■ **WHAT TO PRODUCE**:
Write out, please, the lines from the beginning of the material to the line with "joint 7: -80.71", including both ends and nothing else.

■ **DATASET CONTENT**:

——

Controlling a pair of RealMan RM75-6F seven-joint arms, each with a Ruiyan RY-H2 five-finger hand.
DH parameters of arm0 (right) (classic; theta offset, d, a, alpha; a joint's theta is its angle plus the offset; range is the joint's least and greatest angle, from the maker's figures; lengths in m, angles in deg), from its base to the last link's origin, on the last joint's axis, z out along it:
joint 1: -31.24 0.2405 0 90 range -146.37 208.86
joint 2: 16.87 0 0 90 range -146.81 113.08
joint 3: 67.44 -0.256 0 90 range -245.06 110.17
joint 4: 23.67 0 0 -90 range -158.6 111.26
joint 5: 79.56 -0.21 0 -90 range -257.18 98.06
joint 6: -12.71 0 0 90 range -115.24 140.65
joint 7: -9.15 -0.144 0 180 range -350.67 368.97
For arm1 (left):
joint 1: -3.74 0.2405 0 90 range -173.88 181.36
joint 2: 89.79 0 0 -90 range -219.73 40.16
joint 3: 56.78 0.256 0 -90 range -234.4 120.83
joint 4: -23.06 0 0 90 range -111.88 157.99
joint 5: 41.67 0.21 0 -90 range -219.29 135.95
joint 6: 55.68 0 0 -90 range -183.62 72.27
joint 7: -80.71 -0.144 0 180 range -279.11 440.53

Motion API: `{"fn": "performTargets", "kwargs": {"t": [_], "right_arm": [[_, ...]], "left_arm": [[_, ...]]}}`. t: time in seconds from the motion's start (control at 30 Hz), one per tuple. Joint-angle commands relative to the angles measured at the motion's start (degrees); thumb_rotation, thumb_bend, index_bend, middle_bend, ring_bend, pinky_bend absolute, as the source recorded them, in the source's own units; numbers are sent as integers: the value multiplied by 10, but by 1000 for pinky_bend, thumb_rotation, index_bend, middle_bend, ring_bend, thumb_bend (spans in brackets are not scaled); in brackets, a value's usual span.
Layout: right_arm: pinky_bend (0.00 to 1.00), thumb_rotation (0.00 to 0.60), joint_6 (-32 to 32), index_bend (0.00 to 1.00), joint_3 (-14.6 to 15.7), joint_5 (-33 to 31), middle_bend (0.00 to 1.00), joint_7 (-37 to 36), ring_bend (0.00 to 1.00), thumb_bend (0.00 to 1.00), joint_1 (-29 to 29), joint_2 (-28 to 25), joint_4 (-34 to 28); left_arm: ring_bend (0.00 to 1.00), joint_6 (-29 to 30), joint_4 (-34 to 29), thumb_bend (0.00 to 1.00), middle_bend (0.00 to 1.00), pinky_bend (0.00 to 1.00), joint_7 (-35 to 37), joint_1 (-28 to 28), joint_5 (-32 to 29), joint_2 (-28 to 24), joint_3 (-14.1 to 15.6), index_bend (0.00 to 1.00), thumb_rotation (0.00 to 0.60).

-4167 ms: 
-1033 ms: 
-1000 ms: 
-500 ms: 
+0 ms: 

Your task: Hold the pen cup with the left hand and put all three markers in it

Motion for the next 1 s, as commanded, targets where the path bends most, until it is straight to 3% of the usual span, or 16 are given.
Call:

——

■ **SOLUTION**:
Controlling a pair of RealMan RM75-6F seven-joint arms, each with a Ruiyan RY-H2 five-finger hand.
DH parameters of arm0 (right) (classic; theta offset, d, a, alpha; a joint's theta is its angle plus the offset; range is the joint's least and greatest angle, from the maker's figures; lengths in m, angles in deg), from its base to the last link's origin, on the last joint's axis, z out along it:
joint 1: -31.24 0.2405 0 90 range -146.37 208.86
joint 2: 16.87 0 0 90 range -146.81 113.08
joint 3: 67.44 -0.256 0 90 range -245.06 110.17
joint 4: 23.67 0 0 -90 range -158.6 111.26
joint 5: 79.56 -0.21 0 -90 range -257.18 98.06
joint 6: -12.71 0 0 90 range -115.24 140.65
joint 7: -9.15 -0.144 0 180 range -350.67 368.97
For arm1 (left):
joint 1: -3.74 0.2405 0 90 range -173.88 181.36
joint 2: 89.79 0 0 -90 range -219.73 40.16
joint 3: 56.78 0.256 0 -90 range -234.4 120.83
joint 4: -23.06 0 0 90 range -111.88 157.99
joint 5: 41.67 0.21 0 -90 range -219.29 135.95
joint 6: 55.68 0 0 -90 range -183.62 72.27
joint 7: -80.71 -0.144 0 180 range -279.11 440.53

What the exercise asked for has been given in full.